> PROBLEM TO WORK ON:
Only the lines from the one containing "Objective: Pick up" through the one containing "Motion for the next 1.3" should be printed, exactly as they appear below, with both ends included.
----
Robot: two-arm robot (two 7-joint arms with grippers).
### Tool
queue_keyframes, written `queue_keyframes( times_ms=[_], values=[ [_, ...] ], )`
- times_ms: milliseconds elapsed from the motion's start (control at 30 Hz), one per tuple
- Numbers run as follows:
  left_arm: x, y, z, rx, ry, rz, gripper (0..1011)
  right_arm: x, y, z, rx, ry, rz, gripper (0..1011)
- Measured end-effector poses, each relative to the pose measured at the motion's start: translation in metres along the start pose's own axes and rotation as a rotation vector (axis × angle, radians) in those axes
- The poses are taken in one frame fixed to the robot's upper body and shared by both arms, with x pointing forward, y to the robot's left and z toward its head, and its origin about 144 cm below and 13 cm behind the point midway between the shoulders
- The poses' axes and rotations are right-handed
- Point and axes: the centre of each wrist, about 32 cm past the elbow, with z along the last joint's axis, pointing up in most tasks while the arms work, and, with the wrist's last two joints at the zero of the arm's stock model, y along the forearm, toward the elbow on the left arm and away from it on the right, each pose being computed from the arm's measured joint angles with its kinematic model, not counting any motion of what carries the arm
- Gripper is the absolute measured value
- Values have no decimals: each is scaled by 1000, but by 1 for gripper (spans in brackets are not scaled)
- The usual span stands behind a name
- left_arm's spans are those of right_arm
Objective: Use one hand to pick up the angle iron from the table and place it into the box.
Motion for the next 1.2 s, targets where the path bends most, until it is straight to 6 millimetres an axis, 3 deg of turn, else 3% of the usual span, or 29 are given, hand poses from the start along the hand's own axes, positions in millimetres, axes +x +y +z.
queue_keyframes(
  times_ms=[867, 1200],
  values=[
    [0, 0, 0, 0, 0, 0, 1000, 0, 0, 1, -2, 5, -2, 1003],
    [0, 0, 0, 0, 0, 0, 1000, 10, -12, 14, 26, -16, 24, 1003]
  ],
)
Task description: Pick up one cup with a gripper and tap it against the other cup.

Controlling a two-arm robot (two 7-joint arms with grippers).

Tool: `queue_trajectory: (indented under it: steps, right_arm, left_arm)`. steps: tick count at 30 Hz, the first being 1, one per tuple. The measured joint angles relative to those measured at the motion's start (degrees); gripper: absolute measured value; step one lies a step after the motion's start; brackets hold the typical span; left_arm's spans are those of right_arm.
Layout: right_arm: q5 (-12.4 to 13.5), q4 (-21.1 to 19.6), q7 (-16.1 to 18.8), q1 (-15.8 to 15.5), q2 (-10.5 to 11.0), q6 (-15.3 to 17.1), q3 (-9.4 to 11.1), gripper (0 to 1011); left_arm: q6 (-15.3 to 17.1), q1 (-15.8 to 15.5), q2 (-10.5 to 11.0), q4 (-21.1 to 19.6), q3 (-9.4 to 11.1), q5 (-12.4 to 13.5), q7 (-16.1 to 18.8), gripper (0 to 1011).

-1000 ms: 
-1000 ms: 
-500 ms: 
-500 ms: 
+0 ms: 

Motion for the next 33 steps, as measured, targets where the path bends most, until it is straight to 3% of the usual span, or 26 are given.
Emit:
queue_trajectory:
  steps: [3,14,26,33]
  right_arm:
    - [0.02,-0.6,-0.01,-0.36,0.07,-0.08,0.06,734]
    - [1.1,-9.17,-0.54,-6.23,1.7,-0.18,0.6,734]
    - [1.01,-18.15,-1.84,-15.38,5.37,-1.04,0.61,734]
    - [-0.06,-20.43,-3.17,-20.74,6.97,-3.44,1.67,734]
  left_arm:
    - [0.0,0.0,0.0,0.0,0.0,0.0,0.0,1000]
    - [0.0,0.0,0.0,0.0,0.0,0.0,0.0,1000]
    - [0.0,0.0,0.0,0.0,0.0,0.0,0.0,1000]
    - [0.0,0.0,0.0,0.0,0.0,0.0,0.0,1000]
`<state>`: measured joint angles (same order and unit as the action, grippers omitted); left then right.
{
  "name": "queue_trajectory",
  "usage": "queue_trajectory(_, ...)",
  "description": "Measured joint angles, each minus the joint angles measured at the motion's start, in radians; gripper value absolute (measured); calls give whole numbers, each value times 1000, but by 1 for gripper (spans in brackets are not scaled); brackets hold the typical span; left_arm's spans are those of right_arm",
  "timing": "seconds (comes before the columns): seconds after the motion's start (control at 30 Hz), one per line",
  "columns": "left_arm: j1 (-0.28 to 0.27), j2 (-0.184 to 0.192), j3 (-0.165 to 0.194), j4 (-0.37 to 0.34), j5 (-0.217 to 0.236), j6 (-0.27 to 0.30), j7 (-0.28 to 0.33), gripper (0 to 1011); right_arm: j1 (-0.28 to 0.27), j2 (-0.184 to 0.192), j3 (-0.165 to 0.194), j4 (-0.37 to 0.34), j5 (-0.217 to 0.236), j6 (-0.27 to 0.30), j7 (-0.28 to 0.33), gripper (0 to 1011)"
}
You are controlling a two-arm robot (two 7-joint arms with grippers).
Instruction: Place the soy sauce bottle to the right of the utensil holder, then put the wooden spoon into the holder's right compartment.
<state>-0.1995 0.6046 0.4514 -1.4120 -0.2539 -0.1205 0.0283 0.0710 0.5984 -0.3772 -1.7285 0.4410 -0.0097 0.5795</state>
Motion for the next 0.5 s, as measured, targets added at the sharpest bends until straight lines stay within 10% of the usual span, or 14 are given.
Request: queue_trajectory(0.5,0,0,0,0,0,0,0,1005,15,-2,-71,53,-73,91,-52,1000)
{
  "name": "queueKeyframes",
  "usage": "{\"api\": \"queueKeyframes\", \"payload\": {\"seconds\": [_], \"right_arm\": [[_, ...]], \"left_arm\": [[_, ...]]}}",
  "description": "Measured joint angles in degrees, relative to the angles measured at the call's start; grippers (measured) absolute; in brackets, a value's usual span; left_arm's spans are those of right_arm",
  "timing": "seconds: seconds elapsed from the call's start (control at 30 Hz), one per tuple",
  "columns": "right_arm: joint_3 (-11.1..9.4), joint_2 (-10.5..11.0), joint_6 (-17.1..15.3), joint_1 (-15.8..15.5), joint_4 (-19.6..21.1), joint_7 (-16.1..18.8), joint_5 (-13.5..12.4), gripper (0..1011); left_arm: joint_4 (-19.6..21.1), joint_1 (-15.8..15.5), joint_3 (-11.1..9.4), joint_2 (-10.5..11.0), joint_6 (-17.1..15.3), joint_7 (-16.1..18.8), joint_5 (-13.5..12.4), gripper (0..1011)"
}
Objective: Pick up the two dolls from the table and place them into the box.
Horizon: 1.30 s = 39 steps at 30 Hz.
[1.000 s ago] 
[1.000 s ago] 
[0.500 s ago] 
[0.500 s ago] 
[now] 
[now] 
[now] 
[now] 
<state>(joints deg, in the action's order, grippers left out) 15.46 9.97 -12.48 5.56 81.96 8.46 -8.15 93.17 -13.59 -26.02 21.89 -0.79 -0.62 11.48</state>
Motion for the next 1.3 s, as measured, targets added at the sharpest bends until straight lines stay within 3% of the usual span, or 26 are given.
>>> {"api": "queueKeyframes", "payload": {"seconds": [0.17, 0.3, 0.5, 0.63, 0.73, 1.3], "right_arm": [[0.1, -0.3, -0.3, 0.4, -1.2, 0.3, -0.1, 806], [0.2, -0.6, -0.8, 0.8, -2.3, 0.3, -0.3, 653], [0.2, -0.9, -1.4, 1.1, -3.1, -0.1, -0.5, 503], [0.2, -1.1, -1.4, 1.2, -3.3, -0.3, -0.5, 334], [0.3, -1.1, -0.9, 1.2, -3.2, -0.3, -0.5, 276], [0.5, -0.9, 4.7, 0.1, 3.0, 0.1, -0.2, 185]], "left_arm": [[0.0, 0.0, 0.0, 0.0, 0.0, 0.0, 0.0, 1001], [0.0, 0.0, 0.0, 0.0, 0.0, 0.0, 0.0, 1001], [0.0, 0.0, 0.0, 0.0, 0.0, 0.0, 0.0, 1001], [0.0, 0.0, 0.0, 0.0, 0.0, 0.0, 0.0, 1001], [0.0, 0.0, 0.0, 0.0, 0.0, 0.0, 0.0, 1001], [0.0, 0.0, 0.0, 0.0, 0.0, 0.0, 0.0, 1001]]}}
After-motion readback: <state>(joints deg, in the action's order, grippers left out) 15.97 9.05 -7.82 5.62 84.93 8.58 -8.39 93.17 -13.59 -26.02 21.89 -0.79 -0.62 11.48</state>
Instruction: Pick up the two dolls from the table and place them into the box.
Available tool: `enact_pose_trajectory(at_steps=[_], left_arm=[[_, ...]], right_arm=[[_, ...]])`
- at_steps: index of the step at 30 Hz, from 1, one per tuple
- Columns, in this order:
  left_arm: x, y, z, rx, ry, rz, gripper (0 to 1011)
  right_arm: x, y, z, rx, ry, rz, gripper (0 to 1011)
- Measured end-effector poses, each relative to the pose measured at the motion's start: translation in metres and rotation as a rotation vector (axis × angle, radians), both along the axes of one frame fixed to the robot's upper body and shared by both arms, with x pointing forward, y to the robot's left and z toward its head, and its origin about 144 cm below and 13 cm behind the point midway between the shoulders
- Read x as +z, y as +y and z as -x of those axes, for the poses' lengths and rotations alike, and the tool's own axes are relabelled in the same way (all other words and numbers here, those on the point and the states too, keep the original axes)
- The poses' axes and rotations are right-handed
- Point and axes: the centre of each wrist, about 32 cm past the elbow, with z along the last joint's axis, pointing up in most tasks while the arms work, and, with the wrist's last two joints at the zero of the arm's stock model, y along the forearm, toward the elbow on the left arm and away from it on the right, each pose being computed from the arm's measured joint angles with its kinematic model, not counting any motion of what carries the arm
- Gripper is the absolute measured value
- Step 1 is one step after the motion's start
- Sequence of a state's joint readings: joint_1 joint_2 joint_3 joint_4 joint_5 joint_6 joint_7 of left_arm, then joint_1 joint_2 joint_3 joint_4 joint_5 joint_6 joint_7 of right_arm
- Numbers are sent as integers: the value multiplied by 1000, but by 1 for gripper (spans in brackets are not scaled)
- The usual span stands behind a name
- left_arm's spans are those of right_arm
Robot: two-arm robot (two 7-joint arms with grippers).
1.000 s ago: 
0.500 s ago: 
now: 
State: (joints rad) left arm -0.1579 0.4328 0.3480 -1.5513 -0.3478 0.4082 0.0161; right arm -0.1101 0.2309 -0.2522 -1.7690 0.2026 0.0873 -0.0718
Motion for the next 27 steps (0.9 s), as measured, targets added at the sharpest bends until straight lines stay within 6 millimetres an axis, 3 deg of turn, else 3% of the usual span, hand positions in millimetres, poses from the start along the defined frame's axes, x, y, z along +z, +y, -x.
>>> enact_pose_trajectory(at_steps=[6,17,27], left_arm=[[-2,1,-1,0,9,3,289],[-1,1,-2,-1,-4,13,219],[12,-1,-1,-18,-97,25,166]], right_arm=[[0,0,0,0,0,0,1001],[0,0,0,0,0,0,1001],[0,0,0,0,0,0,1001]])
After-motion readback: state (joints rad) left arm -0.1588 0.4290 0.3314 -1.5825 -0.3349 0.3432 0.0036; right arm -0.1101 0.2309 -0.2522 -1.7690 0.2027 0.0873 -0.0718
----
> SOLUTION:
Objective: Pick up the two dolls from the table and place them into the box.
Horizon: 1.30 s = 39 steps at 30 Hz.
[1.000 s ago] 
[1.000 s ago] 
[0.500 s ago] 
[0.500 s ago] 
[now] 
[now] 
[now] 
[now] 
<state>(joints deg, in the action's order, grippers left out) 15.46 9.97 -12.48 5.56 81.96 8.46 -8.15 93.17 -13.59 -26.02 21.89 -0.79 -0.62 11.48</state>
Motion for the next 1.3 s, as measured, targets added at the sharpest bends until straight lines stay within 3% of the usual span, or 26 are given.

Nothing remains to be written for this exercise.